あまり深く考えないようにしていたせいか、一旦考え出すと抑圧していた分溢れ出てくる。
実際に会えばきっと高明の行動に深い意味などなく、全て杞憂だとわかるのに─あの日、また明日と言われた。しかし、その明日はまだ来ていない。
酒楼に泊まった翌日に届いた文には、術式とは打って変わって几帳面な字を書く高明にしては珍しく乱雑だった。忙しさの中で、手早く書いてくれたのが伝わってきた。
そして、忙しさの大きな要因は消えた術師─明藍なのだから心苦しくもある。
実際、ずっと逃げ切れるとは思っていない。
本当は都を出るのが身を隠すには良かったのだが、都を抜ける際に感知される可能性が高く、断念した。言うまでもなくその術を作ったのは明藍である。ただし、数日寝らず変な高揚感の際に編み出したもので、自分でもどのように組み立てたのかよくわからなかった。

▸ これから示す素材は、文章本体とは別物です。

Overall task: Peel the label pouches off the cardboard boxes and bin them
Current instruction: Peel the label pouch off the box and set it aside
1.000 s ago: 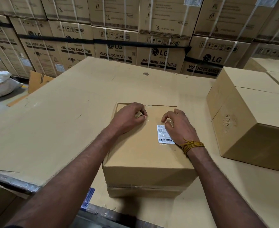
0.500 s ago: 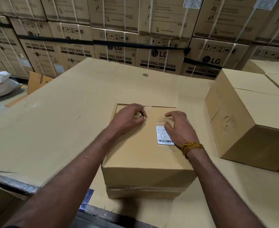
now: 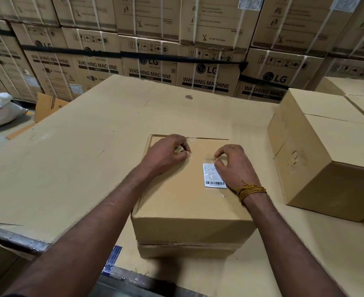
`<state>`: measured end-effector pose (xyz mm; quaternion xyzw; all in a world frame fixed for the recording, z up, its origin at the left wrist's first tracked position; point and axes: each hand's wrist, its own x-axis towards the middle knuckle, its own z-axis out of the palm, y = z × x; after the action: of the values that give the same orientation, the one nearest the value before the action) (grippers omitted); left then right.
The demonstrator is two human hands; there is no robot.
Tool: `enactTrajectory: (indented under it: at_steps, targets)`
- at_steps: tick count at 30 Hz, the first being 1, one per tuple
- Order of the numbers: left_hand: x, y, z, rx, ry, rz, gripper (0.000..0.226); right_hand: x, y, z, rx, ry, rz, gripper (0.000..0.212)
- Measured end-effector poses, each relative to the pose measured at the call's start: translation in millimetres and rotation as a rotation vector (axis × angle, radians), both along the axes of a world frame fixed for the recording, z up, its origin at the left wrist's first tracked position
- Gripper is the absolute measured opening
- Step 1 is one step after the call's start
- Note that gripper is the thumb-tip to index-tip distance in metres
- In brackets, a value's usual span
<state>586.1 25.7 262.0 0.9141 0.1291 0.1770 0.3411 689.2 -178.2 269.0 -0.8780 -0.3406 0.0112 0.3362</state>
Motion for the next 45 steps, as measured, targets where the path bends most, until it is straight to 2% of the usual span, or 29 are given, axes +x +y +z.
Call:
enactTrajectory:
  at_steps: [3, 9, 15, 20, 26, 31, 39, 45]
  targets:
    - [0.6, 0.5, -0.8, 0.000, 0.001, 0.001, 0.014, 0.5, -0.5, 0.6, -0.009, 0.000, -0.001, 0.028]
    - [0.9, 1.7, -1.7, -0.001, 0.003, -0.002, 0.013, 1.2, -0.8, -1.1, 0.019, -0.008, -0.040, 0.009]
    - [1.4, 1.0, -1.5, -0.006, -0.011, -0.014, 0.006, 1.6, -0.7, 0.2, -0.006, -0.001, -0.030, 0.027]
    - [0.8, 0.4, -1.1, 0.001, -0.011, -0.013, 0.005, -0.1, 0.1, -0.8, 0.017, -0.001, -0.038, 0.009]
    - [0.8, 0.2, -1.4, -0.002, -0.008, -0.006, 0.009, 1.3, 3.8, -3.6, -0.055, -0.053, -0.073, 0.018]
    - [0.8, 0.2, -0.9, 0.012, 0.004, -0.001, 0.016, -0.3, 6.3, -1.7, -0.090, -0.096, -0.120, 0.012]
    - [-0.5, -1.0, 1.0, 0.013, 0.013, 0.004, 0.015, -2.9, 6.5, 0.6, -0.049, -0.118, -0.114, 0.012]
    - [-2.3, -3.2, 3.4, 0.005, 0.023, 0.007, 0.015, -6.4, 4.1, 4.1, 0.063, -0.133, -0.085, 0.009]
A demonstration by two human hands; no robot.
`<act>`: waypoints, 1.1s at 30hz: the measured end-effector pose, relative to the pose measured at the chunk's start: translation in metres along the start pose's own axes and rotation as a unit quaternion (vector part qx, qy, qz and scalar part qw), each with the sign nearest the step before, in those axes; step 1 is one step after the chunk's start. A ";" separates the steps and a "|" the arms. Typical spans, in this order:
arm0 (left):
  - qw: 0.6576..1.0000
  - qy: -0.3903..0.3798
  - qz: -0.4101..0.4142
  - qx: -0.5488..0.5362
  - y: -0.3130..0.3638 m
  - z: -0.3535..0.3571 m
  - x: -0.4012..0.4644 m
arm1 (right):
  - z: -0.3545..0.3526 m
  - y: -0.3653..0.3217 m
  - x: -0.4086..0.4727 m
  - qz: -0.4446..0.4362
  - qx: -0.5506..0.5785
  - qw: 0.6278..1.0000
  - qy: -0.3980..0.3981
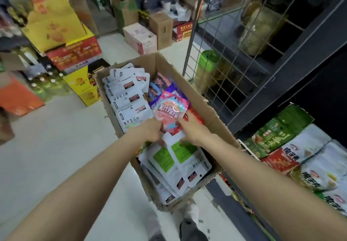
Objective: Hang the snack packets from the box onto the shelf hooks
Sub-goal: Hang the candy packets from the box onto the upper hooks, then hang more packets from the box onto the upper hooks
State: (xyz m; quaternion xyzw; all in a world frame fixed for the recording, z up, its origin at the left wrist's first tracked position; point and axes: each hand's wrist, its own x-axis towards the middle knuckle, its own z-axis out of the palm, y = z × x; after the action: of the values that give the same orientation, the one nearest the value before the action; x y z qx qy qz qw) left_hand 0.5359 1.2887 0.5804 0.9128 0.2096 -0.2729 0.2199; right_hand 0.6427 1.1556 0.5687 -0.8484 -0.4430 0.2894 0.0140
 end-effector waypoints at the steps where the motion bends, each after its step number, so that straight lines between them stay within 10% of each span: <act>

だから次の策として明藍は自分の顔を忘れる術をかけた。記憶に介入する魔術は禁止されているが、思い出そうとした際にだけ顔にもやがかかる仕組みなので大丈夫だと勝手に解釈している。
捕まればこんな小さなこと、誰も気に留めないだろうけど。
明藍が黙り込んでいると、玉麗が心配そうに顔を覗き込んでくる。
「その・・・大丈夫かい?」
患者の中には玉麗のことを怖いと言う者も多いが、決してそんなことはない。確かに厳しめだし、下手すれば拳が飛んでくるけど、根は優しい笑顔の素敵な女人だ。
こんな優しい人に、なんて顔させてんだろう。
明藍は小さく頭を振ると、笑みを浮かべた。
「大丈夫です。高明さまとはただの知人ですし、この間も遅かったのでお気遣い頂いただけですよ」
高明とはただの知人。
それが飾り気もない真実である。
「・・・あの人も大変だね」
それは魔術に関しては峻厳だからだろうか。
しかし、玉麗は魔術に関してはてんで駄目だからと近寄ろうとすらしなかったので知らないと思うが。
「そう、ですか?」
よくわからないが、一応相槌は打っておいた。